**WHAT TO WORK ON**. Check each line of the records below for the string "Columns", then state how many lines contain it, with no other output.

**MATERIAL FOR THIS TASK**.
╭──

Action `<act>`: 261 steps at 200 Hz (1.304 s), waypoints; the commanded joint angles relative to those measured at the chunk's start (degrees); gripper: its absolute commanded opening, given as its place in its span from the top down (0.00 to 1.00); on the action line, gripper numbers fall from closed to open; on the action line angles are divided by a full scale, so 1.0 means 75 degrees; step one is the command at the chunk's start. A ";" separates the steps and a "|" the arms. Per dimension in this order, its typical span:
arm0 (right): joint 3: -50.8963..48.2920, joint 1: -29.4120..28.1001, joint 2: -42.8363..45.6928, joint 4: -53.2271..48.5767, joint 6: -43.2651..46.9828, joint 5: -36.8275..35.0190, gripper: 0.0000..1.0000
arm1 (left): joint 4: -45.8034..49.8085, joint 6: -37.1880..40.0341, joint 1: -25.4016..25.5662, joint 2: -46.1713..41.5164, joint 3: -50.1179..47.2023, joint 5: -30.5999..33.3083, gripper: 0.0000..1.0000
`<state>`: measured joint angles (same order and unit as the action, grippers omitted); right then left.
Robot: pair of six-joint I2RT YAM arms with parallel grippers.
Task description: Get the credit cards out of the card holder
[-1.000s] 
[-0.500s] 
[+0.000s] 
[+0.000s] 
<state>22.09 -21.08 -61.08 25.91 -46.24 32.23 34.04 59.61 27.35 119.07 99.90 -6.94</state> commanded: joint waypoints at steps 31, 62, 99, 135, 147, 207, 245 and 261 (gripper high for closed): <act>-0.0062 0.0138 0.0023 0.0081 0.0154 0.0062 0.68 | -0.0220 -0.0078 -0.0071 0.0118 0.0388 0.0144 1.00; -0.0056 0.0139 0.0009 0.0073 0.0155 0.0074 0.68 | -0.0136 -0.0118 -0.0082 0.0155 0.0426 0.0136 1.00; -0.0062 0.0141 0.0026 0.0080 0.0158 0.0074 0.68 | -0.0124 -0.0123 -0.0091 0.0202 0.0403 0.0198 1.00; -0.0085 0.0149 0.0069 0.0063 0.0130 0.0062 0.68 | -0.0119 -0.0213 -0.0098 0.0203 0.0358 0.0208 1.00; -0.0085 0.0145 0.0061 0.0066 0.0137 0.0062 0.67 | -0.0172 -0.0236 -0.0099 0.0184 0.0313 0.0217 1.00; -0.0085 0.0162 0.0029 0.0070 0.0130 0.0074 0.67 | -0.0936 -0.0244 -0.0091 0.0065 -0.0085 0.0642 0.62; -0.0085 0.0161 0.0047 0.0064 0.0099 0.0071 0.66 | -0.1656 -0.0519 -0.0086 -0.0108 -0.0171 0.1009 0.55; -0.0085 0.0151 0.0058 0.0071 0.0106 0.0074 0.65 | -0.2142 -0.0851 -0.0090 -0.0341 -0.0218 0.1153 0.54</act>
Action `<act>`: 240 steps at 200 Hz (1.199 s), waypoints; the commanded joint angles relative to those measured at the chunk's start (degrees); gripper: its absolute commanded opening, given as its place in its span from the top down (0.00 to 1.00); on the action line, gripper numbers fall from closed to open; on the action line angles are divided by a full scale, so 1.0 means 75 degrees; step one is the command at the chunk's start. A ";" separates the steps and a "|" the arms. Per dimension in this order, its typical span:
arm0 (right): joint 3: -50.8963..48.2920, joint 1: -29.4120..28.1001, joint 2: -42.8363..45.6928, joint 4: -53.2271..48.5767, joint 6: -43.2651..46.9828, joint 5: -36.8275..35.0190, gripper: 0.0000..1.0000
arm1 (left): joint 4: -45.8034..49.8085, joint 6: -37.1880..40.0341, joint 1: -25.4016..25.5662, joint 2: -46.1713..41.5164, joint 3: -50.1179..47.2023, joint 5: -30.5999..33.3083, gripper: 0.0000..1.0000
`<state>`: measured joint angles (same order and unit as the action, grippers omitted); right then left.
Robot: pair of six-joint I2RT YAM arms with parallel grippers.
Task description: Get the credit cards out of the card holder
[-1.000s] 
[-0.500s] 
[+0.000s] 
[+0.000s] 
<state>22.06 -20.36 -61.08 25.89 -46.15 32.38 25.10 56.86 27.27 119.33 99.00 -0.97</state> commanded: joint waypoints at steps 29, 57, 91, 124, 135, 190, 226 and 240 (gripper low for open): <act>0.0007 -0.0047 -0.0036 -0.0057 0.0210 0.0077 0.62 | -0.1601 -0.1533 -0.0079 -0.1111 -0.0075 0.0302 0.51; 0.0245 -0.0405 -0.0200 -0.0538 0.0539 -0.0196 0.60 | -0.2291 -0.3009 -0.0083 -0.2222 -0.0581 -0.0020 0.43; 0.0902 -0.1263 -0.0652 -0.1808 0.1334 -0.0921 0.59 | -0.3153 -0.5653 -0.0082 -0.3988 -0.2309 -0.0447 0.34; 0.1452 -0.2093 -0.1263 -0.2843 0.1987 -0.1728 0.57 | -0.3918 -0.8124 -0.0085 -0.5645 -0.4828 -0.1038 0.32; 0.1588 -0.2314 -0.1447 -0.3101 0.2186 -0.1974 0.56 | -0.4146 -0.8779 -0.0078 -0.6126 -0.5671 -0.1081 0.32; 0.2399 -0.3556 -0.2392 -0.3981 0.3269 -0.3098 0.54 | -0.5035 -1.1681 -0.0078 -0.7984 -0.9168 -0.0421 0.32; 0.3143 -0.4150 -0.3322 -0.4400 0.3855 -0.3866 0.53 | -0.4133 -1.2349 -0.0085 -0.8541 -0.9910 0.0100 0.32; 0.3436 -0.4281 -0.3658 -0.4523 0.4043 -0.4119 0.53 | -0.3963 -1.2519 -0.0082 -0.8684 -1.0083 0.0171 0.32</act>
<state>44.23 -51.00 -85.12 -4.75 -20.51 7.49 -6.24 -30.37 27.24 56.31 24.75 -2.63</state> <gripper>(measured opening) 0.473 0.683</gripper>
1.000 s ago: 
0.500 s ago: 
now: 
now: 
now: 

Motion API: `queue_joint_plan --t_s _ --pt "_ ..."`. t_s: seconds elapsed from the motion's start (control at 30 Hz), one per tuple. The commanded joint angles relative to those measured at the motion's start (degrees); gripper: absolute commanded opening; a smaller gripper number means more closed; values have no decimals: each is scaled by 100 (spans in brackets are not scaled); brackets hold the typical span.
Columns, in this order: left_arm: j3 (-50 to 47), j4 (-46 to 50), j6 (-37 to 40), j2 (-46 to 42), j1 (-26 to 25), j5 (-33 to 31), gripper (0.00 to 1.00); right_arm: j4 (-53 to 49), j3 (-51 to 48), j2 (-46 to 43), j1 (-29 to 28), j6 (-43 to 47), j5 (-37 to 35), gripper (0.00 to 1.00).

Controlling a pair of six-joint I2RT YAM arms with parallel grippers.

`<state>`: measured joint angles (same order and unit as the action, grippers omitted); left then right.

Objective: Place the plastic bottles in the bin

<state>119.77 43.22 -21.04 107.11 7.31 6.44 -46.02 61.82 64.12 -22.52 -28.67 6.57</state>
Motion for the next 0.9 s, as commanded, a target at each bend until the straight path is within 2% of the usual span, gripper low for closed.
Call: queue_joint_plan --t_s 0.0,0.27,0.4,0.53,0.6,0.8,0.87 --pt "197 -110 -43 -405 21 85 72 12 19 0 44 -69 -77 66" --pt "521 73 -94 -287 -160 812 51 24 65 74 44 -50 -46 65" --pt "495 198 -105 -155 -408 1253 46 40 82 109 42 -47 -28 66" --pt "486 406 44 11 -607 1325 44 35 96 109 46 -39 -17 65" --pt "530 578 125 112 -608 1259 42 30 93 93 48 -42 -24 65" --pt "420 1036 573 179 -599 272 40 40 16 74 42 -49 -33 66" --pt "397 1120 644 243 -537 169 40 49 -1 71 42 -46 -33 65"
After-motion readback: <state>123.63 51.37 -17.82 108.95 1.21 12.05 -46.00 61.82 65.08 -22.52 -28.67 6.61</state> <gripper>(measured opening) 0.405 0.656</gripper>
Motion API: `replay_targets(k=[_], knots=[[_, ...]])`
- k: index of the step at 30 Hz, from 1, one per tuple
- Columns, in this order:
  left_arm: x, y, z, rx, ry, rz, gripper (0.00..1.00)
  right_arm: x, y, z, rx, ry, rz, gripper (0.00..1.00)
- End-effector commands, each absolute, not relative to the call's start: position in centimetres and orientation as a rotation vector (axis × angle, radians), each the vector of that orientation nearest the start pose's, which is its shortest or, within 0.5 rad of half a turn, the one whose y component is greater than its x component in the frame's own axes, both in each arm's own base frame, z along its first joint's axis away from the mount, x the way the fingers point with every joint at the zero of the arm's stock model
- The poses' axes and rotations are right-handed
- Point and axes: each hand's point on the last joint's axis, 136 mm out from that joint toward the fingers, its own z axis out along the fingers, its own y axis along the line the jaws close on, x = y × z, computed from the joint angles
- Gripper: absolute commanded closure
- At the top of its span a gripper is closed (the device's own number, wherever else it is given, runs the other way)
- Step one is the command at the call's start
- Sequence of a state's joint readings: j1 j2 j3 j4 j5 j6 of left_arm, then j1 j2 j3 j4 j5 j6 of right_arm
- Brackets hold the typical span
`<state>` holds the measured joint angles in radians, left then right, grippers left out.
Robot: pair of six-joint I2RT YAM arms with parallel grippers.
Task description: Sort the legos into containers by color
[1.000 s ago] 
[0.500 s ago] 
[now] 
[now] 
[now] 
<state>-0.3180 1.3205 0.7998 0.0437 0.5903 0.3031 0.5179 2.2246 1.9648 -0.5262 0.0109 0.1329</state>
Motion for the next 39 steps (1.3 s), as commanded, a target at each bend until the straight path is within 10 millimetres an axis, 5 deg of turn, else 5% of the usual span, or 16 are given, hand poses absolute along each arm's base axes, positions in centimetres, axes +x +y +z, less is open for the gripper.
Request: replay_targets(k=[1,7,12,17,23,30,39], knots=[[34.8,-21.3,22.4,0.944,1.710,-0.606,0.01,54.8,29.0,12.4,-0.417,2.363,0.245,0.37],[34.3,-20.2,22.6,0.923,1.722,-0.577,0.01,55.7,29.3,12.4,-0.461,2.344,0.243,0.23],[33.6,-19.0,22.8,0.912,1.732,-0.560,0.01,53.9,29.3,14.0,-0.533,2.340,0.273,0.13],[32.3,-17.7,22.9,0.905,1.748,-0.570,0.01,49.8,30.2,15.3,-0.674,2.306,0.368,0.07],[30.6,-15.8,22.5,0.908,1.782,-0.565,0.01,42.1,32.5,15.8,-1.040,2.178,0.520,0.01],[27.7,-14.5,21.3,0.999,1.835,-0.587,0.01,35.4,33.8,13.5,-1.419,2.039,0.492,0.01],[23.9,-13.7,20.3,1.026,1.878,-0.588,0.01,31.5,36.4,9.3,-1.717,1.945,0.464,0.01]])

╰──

**TASK ANSWER**. 2